13. Considering the overall oral evidences, as well as documentary evidences, which was placed on record, the learned Motor Accident Claim, has rather consolidated the amount of expenditure which was incurred by the claimant, which was admittedly proved by the evidence, which were proved by the oral testimony of the employees of the various hospitals, in which the claimant had undertaken his treatment, hence the learned Motor Accident Claim Tribunal, has arrived at a rightful conclusion, that the claimant has incurred an expenditure of about Rs.1,66,448/- in undertaking of his treatment and apart from it while adding expenditure, which he has incurred towards the medicine, the total quantification of the compensation was arrived at by the Tribunal was assessed as to be Rs.1,91,450/-
14. Since the factum of accident, since the factum of expenditure incurred by the claimant were proved by the oral testimony and the documents which were placed on record, owing to the expenditures, which were incurred into by the claimant, in taking his treatment in the various hospitals, in which he has taken his treatment coupled with the fact that disability certificate, which was issued by the competent medical practitioner, who were attending upon him, the learned Motor Accident Claim Tribunal rightly so based on the assessment of the compensation, which was established by evidence of oral testimony of the employees of the hospital, as well as documentary evidence, the quantification of the compensation payable to the tune of Rs.1,91,450/- cannot be faulted of in any manner whatsoever, particularly when the Insurance Company has succeeded to establish the fact that on the date of the accident, since the driver of the offending vehicle was not having a valid license of driving a "transport vehicle" and rather he was the holder of the license of the light motor vehicle license, which will not cover plying of the tractor carrying sand, on a public road, hence the liability of payment of compensation as determined by the learned Motor Accident Claim Tribunal, in its award of 06.03.2014, cannot be faulted of and in view of the terms of policy, since the driver of the vehicle was not having a valid driving license to drive a transport vehicle, the compensation as determined has been particularly and rightly held
to be made payable by the appellant herein i.e. the owner of the offending vehicle.
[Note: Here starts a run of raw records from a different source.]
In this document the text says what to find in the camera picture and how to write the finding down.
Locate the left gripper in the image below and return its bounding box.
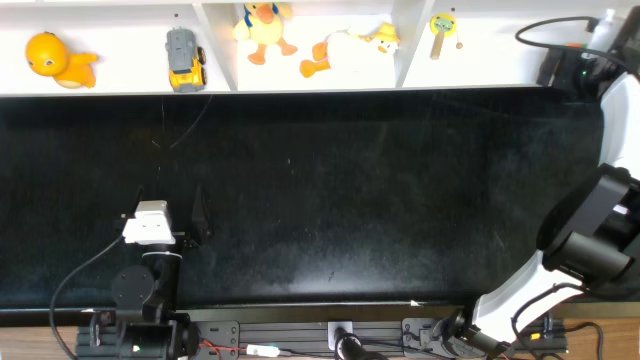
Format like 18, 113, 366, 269
132, 183, 215, 250

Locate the grey and yellow toy truck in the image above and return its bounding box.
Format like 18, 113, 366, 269
164, 27, 209, 94

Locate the orange rubber duck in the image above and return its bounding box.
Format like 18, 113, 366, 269
25, 31, 100, 90

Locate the yellow rattle drum toy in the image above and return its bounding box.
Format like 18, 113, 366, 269
428, 12, 464, 61

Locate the yellow plush duck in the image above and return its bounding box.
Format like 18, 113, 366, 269
231, 2, 300, 67

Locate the white shelf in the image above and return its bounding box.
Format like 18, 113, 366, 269
0, 0, 640, 97

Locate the white plush duck with hat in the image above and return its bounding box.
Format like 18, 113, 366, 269
298, 21, 402, 79

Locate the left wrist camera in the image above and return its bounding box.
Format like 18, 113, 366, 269
121, 199, 177, 247

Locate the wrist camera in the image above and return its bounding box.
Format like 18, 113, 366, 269
121, 199, 177, 247
589, 8, 617, 51

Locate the black cable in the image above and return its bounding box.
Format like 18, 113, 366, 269
48, 234, 126, 360
508, 16, 640, 354

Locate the mounting rail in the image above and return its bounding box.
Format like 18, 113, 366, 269
74, 305, 604, 360

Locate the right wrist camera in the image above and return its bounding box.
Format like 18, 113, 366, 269
589, 8, 617, 51

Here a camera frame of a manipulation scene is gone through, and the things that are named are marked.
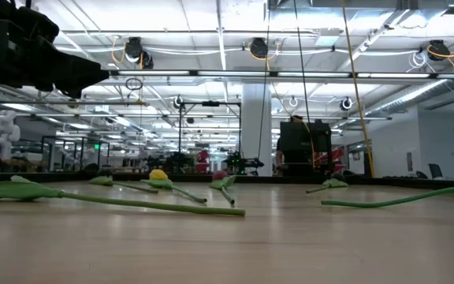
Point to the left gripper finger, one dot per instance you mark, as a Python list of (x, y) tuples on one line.
[(73, 92), (69, 71)]

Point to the dark artificial tulip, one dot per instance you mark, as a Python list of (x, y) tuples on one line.
[(101, 181)]

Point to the peach cream artificial tulip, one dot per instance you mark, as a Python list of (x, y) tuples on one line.
[(14, 190)]

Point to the yellow artificial tulip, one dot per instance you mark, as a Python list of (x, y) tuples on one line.
[(158, 174)]

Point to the red artificial tulip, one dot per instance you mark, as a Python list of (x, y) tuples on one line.
[(220, 175)]

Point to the small green stem leaf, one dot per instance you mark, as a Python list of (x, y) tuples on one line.
[(334, 183)]

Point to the long green stem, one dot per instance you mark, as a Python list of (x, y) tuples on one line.
[(345, 204)]

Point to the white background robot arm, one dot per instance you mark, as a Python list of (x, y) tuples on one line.
[(4, 132)]

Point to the black background robot arm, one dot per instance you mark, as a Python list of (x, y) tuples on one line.
[(243, 163)]

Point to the small black ceiling reel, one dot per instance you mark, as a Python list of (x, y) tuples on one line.
[(177, 102), (345, 103)]

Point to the long linear ceiling light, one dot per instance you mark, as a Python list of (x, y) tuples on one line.
[(231, 73)]

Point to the white square pillar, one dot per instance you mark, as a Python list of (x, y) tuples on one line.
[(252, 118)]

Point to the person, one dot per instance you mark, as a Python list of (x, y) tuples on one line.
[(296, 118)]

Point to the black monitor screen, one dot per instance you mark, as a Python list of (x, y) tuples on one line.
[(306, 136)]

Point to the red storage cart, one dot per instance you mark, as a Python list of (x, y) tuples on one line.
[(335, 155)]

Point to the black office chair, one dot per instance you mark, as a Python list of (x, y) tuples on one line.
[(435, 170)]

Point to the black framed glass enclosure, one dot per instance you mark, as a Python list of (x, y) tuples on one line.
[(75, 137)]

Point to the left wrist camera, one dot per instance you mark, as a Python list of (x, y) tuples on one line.
[(38, 23)]

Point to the black frame work cell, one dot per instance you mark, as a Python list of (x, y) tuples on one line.
[(210, 103)]

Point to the black aluminium table frame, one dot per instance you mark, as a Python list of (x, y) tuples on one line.
[(274, 179)]

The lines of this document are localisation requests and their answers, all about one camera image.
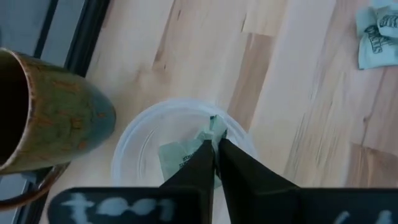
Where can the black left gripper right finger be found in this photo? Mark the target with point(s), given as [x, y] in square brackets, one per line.
[245, 180]

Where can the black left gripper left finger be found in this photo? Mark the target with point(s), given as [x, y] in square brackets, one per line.
[202, 174]

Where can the clear plastic cup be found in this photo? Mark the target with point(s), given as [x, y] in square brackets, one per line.
[140, 146]

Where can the green ceramic mug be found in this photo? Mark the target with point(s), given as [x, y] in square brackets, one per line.
[62, 118]

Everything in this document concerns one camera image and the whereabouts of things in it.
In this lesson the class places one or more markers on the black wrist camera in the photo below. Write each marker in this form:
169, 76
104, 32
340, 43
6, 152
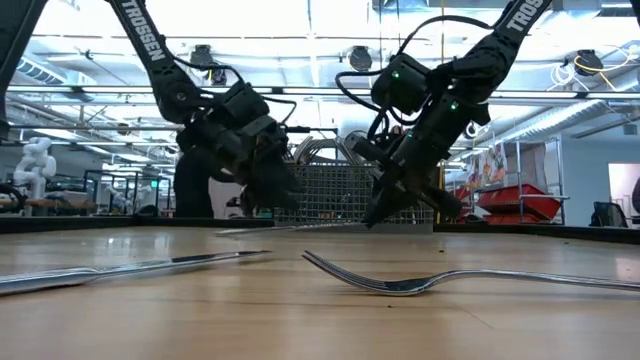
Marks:
242, 105
400, 85

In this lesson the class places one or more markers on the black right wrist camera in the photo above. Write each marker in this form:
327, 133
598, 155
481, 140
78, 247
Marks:
400, 85

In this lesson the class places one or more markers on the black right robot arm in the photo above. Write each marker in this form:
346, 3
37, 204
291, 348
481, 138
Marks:
480, 65

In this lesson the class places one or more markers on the black aluminium table frame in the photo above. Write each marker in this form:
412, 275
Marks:
50, 223

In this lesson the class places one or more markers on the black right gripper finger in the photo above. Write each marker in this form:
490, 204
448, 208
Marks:
387, 202
442, 201

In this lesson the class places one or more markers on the black office chair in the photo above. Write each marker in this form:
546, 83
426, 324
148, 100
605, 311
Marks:
607, 215

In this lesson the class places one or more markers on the person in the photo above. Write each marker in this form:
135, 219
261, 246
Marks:
637, 197

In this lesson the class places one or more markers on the colourful hanging bags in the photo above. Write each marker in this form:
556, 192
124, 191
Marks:
492, 165

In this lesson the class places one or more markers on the black overhead bar stand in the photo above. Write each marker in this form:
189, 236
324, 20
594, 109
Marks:
310, 130

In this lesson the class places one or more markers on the black workstation frame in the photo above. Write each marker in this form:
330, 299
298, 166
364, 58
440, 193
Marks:
115, 172

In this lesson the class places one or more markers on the grey metal shelf rack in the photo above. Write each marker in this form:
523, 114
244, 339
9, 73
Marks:
518, 170

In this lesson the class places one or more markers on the pink cover cloth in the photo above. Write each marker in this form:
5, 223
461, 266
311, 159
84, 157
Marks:
225, 197

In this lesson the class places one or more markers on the silver fork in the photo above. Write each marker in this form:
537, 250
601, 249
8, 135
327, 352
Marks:
400, 287
312, 149
280, 229

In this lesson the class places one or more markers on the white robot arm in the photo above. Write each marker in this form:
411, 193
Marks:
35, 165

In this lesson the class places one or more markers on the red plastic storage bin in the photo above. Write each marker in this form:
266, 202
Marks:
520, 200
462, 200
515, 219

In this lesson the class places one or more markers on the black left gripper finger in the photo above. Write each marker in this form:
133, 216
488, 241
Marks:
272, 185
192, 190

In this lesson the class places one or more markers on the white round column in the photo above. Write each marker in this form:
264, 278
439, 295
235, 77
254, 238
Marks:
350, 122

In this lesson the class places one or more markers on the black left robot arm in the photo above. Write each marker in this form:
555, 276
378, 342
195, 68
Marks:
145, 45

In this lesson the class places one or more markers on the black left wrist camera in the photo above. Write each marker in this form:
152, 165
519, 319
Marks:
242, 105

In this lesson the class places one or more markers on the grey mesh silverware basket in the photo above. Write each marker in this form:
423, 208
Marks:
330, 195

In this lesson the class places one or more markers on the silver ventilation duct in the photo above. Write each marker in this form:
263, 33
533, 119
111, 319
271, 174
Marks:
560, 117

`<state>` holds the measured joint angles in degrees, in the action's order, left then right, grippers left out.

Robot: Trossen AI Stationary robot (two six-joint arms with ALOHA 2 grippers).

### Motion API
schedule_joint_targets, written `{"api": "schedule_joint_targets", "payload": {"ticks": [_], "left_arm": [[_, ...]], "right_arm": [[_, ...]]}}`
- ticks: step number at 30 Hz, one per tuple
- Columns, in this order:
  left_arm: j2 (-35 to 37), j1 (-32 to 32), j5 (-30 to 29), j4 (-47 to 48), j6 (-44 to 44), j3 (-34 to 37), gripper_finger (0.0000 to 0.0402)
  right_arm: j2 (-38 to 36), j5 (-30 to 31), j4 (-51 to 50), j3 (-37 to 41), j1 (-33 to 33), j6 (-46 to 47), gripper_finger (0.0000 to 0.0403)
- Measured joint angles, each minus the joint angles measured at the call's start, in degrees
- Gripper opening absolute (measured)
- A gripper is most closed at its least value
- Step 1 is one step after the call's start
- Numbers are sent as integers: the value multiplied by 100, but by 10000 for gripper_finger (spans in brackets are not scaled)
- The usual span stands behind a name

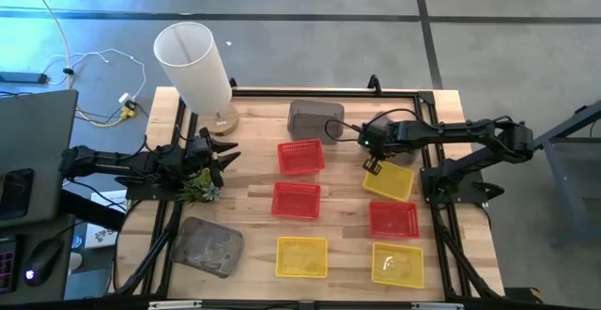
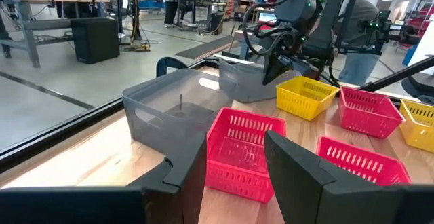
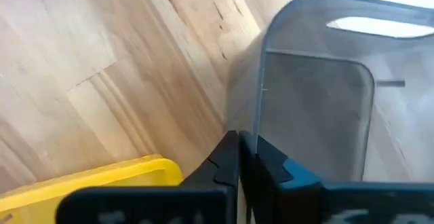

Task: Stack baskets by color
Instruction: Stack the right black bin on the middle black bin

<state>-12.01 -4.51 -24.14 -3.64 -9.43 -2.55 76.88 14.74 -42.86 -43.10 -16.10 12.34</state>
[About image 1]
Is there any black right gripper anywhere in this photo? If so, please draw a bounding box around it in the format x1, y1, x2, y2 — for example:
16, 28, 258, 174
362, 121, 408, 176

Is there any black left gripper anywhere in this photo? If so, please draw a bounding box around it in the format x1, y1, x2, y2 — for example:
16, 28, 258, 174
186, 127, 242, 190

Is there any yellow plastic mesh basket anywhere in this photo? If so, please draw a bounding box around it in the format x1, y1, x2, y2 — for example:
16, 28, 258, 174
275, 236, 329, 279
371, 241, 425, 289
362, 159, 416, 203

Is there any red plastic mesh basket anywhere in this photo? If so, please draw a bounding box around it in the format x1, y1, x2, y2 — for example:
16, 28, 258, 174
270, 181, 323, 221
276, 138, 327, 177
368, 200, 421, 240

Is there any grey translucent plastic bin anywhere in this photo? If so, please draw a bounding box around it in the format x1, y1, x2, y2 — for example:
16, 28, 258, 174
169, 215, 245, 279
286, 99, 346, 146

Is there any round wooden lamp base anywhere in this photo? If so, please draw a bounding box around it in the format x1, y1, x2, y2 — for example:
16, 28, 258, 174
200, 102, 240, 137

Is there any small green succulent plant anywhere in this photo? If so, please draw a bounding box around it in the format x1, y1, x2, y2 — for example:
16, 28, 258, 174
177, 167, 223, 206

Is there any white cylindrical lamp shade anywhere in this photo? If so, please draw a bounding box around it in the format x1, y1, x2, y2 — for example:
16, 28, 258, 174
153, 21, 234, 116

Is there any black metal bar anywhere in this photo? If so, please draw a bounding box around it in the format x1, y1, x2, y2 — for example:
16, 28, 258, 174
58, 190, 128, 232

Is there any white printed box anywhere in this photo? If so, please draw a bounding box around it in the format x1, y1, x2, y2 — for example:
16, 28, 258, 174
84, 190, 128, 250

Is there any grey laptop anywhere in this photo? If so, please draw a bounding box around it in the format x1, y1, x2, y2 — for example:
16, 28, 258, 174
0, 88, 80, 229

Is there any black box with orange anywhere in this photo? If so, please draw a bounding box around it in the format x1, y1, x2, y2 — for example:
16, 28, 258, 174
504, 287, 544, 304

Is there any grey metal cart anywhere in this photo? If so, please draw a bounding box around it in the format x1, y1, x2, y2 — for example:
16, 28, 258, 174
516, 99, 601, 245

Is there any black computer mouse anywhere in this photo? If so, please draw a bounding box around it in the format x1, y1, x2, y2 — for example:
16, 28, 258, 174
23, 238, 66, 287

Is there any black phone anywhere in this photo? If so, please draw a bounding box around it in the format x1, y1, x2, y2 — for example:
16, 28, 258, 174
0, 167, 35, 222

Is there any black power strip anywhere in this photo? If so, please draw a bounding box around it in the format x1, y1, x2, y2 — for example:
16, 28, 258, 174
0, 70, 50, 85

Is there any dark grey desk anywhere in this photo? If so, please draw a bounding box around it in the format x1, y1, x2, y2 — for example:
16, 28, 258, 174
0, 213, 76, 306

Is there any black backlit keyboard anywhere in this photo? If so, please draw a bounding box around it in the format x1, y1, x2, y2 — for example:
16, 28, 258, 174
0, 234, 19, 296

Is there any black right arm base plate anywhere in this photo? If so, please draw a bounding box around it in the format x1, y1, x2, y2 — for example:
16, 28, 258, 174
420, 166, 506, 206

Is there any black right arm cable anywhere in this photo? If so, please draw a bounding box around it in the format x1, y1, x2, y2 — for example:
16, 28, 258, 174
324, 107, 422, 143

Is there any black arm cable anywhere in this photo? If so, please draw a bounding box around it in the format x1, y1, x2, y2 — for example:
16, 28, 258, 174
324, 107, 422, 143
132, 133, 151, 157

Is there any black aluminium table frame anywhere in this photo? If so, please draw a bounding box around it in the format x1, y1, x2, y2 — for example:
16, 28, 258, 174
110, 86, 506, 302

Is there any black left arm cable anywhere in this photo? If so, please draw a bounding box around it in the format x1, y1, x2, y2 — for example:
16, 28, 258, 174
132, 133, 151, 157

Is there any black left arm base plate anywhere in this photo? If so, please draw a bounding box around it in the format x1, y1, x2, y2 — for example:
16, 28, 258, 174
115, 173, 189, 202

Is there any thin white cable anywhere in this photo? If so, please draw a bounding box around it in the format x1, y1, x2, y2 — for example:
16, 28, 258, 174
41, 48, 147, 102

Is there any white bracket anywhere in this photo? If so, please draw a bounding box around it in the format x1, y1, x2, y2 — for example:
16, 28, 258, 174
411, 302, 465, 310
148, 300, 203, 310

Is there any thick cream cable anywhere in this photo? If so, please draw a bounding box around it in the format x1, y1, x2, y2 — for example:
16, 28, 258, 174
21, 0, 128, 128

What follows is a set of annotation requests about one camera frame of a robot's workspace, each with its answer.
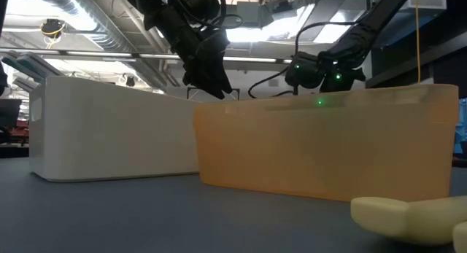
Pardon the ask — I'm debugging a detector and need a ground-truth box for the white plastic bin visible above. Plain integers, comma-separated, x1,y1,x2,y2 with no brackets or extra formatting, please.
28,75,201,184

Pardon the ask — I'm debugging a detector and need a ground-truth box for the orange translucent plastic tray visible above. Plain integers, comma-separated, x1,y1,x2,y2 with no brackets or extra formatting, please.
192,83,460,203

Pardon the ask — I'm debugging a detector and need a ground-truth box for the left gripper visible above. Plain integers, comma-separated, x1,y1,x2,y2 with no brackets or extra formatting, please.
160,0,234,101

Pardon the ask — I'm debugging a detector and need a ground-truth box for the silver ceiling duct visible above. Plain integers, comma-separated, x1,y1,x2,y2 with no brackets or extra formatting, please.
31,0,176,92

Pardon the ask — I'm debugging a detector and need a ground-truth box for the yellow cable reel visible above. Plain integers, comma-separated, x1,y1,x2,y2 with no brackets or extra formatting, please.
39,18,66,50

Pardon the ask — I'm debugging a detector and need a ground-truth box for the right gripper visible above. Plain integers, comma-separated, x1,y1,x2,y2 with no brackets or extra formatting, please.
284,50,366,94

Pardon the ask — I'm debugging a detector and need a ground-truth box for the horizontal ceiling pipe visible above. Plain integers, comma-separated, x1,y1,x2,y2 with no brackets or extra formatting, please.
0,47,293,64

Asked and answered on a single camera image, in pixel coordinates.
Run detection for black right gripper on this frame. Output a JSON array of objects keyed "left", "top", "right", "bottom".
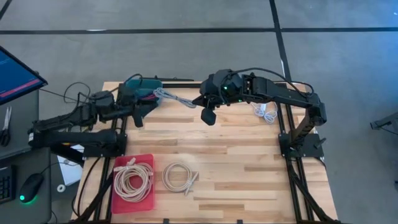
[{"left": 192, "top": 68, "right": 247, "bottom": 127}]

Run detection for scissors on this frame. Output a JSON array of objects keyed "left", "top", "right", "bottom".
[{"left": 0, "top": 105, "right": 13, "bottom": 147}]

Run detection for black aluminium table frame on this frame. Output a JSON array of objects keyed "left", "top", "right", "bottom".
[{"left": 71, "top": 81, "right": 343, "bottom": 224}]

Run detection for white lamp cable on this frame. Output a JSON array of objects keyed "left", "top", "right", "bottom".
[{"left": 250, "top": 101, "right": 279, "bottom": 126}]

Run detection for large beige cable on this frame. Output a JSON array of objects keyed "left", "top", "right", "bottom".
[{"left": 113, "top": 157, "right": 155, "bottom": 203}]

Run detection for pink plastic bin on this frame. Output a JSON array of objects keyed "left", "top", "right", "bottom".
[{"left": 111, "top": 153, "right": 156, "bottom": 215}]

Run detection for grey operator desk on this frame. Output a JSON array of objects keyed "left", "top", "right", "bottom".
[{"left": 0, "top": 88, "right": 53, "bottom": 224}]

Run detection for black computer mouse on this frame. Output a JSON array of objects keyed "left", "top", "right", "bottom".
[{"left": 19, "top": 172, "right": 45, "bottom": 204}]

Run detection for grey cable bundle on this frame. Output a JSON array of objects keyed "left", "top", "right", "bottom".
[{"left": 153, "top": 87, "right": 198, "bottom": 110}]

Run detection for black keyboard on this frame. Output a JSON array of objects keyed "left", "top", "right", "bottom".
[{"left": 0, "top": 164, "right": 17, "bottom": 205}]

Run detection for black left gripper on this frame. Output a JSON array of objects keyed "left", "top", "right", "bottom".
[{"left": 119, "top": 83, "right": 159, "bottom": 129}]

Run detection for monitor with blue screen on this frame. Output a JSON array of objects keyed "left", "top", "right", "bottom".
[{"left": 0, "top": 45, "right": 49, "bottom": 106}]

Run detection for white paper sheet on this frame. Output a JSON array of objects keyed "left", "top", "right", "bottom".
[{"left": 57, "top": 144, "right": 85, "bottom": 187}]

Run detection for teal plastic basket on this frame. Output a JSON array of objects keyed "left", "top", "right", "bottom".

15. Consequently, this Court is of the view that if the judgment and award impugned dated 06.03.2014, is scrutinized in its totality, it is based on a sound reasoning and on a rightful appreciation of evidence and the stand taken by the opposite parties in their written statement and on an appreciation of evidence with regards to the quantification of expenditure incurred by the claimant. Owing to the aforesaid fact that since there happens to be no apparent anomaly in the award of 06.03.2014, this Court is not inclined to interfere in the impugned award as rendered by the learned Motor Accident Claim Tribunal. Consequently, the appeal from order lacks merits and the same is accordingly, dismissed.
16. The Registry is directed to remit back the statutory amount of Rs.25,000/- as deposited by the appellant at the time of filing of the appeal from order before this Court, to the learned Motor Accident Claim Tribunal, which in turn would be remitted to the claimant as a consequence of today's judgment.